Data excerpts
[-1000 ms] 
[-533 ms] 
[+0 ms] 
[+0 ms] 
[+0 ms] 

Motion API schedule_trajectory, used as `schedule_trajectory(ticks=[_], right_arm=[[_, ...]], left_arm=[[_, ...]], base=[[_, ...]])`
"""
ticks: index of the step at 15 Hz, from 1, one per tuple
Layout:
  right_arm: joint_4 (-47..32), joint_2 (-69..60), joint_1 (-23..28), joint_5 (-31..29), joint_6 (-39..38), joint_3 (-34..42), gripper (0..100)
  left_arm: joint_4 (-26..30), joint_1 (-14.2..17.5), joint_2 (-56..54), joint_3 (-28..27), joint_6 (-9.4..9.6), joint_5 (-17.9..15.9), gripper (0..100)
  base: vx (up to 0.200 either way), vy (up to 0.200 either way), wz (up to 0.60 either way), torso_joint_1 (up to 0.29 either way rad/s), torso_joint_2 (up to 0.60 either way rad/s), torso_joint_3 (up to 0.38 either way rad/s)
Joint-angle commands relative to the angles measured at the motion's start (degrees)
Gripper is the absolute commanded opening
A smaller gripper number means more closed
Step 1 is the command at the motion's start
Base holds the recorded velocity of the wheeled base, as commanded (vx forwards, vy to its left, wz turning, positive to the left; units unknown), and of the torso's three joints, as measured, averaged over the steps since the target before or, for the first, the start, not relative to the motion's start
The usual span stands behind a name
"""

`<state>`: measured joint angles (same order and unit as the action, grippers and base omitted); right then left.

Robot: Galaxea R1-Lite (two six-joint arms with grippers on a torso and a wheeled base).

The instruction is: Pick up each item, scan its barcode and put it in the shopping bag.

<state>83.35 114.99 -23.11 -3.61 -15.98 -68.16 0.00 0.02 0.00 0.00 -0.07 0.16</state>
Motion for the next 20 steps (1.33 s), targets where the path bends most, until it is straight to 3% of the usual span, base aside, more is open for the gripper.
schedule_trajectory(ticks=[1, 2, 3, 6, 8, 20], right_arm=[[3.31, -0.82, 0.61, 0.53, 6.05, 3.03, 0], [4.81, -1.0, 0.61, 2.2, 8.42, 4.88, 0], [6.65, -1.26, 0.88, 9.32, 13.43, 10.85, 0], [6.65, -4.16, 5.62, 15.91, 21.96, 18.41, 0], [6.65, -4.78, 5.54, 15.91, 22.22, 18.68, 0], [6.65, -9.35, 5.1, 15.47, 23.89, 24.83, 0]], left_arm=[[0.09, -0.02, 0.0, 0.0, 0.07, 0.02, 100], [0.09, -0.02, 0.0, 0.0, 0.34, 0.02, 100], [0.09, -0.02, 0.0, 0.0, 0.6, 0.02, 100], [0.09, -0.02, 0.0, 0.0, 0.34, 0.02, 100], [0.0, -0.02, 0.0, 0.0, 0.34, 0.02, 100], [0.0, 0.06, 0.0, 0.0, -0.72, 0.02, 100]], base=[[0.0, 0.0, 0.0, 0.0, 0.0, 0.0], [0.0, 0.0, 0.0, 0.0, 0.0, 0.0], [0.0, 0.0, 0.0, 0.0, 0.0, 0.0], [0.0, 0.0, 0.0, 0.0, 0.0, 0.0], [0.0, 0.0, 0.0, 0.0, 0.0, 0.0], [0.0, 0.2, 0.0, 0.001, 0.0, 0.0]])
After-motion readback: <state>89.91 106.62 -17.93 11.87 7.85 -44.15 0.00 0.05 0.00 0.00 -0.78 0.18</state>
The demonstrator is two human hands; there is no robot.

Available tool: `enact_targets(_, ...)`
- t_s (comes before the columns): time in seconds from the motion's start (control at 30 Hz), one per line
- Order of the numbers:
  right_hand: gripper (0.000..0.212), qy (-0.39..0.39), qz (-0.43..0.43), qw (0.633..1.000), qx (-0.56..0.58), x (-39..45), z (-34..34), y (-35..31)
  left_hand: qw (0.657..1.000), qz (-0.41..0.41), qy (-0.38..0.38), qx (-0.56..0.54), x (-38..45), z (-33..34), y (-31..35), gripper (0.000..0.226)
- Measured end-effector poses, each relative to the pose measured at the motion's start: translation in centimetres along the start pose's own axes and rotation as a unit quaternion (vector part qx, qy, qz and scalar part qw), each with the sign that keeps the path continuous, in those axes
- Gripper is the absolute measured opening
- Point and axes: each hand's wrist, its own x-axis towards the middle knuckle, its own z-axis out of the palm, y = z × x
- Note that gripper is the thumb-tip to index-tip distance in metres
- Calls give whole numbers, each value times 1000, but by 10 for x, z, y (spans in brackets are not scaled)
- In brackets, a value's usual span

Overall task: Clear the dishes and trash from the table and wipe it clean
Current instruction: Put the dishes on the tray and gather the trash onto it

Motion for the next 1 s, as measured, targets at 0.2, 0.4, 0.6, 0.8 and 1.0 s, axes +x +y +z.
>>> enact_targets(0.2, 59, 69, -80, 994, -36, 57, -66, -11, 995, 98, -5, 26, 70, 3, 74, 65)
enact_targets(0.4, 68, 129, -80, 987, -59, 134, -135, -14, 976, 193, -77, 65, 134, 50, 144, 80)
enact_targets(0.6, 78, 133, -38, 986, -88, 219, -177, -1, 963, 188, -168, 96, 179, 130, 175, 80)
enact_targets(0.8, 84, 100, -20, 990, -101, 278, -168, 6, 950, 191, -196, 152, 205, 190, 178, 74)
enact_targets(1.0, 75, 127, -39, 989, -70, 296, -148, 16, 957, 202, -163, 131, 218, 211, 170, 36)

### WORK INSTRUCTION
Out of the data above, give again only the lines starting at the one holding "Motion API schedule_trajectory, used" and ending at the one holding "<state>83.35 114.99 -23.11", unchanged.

### TASK OUTPUT
Motion API schedule_trajectory, used as `schedule_trajectory(ticks=[_], right_arm=[[_, ...]], left_arm=[[_, ...]], base=[[_, ...]])`
"""
ticks: index of the step at 15 Hz, from 1, one per tuple
Layout:
  right_arm: joint_4 (-47..32), joint_2 (-69..60), joint_1 (-23..28), joint_5 (-31..29), joint_6 (-39..38), joint_3 (-34..42), gripper (0..100)
  left_arm: joint_4 (-26..30), joint_1 (-14.2..17.5), joint_2 (-56..54), joint_3 (-28..27), joint_6 (-9.4..9.6), joint_5 (-17.9..15.9), gripper (0..100)
  base: vx (up to 0.200 either way), vy (up to 0.200 either way), wz (up to 0.60 either way), torso_joint_1 (up to 0.29 either way rad/s), torso_joint_2 (up to 0.60 either way rad/s), torso_joint_3 (up to 0.38 either way rad/s)
Joint-angle commands relative to the angles measured at the motion's start (degrees)
Gripper is the absolute commanded opening
A smaller gripper number means more closed
Step 1 is the command at the motion's start
Base holds the recorded velocity of the wheeled base, as commanded (vx forwards, vy to its left, wz turning, positive to the left; units unknown), and of the torso's three joints, as measured, averaged over the steps since the target before or, for the first, the start, not relative to the motion's start
The usual span stands behind a name
"""

`<state>`: measured joint angles (same order and unit as the action, grippers and base omitted); right then left.

Robot: Galaxea R1-Lite (two six-joint arms with grippers on a torso and a wheeled base).

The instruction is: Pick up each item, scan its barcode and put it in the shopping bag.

<state>83.35 114.99 -23.11 -3.61 -15.98 -68.16 0.00 0.02 0.00 0.00 -0.07 0.16</state>

No further output is expected for this exercise.